Whatever that triggering event may be, anglers get
together and form an organization to better fight against the threat. And in forming that organization, they also
found a popular movement, filled with ideals and worthwhile goals.
The start of a movement is a heady time. I’ve been caught up in such things on an
occasion or two, and can recall all of the excitement as we all went out into
the world, spreading our message and seeking like-minded souls who would volunteer
their time, their knowledge and other resources to help us achieve our common
aim.
If the movement’s founders have truly tapped the mood of the
community, they will soon find themselves with a host of members, with fiscal
resources and maybe even with someone who looks like an employee or two. They may have hired attorneys, perhaps a
lobbyist and maybe an administrator to keep track of all the moving parts.

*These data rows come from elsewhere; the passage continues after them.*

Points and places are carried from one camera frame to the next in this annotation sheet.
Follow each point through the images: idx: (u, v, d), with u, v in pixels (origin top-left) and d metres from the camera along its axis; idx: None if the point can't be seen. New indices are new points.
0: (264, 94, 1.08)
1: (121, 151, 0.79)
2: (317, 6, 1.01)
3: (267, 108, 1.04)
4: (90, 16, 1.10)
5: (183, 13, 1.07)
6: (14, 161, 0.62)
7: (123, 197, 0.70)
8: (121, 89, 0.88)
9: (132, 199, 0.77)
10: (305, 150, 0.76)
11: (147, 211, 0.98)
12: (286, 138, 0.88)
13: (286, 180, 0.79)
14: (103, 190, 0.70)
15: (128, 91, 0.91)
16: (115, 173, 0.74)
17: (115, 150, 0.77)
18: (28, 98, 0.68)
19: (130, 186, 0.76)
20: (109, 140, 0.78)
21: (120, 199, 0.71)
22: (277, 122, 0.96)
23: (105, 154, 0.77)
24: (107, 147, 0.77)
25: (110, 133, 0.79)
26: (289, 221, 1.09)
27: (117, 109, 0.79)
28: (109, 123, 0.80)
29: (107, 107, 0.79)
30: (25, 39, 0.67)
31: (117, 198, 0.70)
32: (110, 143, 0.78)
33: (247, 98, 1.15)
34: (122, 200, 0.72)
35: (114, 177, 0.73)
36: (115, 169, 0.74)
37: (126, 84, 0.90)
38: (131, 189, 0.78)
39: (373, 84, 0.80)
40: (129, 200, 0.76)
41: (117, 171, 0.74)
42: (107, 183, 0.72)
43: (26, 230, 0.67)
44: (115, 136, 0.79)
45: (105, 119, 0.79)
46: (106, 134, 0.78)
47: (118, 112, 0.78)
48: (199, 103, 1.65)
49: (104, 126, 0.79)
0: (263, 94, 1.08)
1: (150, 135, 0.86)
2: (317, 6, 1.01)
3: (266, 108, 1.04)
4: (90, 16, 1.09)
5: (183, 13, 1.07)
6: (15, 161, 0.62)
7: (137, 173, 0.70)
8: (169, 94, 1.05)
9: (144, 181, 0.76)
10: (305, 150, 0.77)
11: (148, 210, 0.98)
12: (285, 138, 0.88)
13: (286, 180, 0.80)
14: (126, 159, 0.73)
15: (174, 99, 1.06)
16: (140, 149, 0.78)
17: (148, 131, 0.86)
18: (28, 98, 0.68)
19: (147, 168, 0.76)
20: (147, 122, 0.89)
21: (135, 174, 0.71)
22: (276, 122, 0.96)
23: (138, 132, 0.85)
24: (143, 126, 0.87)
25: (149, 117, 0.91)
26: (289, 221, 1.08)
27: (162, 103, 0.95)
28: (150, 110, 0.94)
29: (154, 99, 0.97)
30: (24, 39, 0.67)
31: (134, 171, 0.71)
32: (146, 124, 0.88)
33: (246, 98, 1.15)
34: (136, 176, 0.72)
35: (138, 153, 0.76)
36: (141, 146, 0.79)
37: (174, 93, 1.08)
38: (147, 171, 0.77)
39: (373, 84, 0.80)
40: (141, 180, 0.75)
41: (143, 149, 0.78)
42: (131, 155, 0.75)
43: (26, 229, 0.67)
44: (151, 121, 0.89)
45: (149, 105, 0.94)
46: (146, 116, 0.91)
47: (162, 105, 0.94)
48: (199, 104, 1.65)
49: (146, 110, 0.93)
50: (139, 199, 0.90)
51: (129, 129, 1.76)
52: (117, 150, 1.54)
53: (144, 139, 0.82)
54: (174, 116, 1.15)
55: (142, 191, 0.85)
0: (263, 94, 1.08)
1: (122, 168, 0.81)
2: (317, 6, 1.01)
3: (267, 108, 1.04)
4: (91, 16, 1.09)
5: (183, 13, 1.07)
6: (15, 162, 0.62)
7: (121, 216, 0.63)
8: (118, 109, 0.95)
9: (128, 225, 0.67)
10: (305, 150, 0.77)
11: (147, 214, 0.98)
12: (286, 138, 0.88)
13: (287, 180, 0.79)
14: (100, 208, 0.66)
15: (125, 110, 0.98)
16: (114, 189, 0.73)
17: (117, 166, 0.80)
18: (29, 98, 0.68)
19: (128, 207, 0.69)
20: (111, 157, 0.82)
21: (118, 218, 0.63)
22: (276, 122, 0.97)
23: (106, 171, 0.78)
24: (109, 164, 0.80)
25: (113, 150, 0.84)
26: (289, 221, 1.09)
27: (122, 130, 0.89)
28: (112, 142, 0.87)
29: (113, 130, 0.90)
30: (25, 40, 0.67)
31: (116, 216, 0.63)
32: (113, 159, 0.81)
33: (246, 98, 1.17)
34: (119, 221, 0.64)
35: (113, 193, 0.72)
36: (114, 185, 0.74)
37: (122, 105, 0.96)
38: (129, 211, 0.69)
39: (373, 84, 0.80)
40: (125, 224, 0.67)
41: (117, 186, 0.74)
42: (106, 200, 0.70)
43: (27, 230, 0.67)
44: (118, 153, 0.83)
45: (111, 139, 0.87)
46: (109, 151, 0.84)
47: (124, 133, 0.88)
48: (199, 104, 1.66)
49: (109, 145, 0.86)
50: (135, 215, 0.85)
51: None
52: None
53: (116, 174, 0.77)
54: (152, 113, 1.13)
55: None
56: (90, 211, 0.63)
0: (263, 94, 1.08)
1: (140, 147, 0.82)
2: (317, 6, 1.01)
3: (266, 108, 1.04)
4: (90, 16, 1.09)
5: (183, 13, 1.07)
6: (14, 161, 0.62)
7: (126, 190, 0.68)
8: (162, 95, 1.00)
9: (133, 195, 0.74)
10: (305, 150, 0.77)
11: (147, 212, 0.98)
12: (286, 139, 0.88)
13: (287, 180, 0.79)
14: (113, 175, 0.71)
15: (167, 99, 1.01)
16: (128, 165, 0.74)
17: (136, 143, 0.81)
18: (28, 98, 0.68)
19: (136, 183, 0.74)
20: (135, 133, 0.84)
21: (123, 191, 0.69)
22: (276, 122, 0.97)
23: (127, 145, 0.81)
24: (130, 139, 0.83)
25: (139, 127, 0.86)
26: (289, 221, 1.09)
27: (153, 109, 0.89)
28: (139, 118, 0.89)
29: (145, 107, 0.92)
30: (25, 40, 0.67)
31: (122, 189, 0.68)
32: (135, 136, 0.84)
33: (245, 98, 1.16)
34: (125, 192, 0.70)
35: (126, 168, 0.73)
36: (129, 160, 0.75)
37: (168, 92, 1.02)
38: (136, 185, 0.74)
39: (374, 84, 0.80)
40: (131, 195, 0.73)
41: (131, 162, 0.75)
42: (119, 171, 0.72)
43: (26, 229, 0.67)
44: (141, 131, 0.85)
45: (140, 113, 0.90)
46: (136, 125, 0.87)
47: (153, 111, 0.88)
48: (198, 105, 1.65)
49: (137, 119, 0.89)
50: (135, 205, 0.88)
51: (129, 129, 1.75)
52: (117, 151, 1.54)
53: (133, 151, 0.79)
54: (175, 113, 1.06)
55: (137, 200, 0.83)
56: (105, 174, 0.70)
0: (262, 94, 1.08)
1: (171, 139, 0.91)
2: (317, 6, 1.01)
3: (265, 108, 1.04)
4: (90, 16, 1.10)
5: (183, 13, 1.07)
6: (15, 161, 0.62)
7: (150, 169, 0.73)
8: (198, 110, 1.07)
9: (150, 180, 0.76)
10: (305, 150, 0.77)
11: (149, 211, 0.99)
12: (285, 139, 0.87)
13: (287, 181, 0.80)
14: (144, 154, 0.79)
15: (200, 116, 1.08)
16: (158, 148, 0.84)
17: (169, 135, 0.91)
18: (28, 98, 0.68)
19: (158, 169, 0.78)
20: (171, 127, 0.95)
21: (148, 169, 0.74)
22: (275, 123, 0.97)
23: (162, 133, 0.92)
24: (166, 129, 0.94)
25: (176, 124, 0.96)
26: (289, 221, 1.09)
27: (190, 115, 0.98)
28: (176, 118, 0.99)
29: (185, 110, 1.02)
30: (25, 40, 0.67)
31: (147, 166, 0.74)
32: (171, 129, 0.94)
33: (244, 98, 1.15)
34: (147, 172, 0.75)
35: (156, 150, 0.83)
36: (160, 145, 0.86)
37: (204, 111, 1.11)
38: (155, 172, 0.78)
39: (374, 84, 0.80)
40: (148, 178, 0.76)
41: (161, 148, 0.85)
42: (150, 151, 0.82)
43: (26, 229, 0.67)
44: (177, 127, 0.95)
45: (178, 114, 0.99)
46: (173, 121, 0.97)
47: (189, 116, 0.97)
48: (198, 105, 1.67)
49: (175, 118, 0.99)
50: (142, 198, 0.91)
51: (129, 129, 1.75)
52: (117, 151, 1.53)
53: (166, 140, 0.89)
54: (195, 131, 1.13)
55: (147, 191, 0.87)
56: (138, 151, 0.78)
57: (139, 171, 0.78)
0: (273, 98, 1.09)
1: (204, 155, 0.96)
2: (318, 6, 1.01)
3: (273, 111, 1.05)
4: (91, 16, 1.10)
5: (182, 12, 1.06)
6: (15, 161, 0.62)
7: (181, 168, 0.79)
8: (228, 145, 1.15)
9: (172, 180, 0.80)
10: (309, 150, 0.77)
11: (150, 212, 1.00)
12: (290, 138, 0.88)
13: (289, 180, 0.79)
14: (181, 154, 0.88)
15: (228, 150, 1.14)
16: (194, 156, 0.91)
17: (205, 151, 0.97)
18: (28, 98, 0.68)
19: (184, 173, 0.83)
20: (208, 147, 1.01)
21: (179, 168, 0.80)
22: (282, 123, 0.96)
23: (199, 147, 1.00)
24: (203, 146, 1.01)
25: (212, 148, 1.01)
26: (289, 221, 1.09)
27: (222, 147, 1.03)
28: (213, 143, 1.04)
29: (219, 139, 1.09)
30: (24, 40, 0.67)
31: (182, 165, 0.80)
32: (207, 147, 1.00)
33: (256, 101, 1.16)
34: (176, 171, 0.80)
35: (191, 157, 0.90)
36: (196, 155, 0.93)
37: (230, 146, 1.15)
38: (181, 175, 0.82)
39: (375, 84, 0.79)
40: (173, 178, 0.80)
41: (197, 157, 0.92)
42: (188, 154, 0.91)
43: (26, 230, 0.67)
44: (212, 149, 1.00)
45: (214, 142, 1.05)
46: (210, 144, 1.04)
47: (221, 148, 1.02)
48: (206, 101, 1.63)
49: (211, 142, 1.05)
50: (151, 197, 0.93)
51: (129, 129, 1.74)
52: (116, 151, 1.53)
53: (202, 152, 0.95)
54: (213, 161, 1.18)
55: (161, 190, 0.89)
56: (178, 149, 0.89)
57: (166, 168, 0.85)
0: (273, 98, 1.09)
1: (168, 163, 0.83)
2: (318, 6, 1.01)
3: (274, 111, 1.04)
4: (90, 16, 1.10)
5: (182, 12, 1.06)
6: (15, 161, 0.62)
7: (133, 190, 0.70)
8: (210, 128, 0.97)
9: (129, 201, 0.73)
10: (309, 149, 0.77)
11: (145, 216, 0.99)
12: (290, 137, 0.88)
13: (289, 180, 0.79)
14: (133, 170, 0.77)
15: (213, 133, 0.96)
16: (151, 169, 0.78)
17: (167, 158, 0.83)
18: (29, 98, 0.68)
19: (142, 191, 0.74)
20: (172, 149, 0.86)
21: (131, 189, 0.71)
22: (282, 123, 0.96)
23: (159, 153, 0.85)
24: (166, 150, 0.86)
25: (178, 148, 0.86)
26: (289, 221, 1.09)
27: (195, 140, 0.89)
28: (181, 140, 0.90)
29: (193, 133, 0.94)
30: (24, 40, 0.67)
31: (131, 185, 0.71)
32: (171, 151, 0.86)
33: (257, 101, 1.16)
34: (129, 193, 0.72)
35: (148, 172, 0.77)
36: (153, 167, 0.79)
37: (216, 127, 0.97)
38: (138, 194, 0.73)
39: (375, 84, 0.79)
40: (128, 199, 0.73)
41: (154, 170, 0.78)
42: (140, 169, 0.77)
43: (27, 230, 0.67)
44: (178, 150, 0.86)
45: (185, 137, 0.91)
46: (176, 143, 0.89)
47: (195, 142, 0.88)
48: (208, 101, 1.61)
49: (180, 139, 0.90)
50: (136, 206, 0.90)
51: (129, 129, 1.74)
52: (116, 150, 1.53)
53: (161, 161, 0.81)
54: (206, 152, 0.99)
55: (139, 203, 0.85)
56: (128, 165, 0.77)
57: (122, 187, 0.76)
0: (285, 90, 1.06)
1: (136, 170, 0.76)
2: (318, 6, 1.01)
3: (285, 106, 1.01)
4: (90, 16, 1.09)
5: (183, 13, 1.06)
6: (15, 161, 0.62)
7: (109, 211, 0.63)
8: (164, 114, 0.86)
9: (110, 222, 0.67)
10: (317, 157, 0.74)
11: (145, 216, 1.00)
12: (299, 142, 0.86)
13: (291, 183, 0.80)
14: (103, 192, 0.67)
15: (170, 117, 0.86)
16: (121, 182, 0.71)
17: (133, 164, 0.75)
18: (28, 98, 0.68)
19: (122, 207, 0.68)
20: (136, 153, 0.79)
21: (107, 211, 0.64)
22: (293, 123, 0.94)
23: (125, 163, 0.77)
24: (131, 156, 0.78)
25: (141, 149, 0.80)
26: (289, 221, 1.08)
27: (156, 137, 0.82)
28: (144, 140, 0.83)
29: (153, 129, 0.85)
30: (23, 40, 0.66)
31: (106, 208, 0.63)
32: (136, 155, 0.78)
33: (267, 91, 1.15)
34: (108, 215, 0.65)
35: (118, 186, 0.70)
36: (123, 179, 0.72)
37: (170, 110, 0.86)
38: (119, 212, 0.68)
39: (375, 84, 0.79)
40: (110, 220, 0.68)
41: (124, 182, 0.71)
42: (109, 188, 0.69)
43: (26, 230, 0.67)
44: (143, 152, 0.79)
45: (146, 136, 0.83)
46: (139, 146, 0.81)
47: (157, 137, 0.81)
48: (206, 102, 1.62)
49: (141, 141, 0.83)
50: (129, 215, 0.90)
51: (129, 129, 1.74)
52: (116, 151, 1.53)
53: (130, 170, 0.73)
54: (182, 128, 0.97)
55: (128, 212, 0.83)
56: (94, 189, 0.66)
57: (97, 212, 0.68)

At that point, what began as a good idea needs to take some
sort of formal shape. Most likely, a
not-for-profit corporation is formed.
Leaders, likely first appointed by acclamation, are formally invested as
corporate officers, guided by a corporate board. Bank accounts are opened, newsletters
formally published, a website created to further spread the word. If there weren’t any employees before, about
this time, at least one will be hired.
With luck and hard work, some of those original goals will
also have been achieved, so the newborn organization will also have earned a
bit of a reputation, but also has a little less demanding mission.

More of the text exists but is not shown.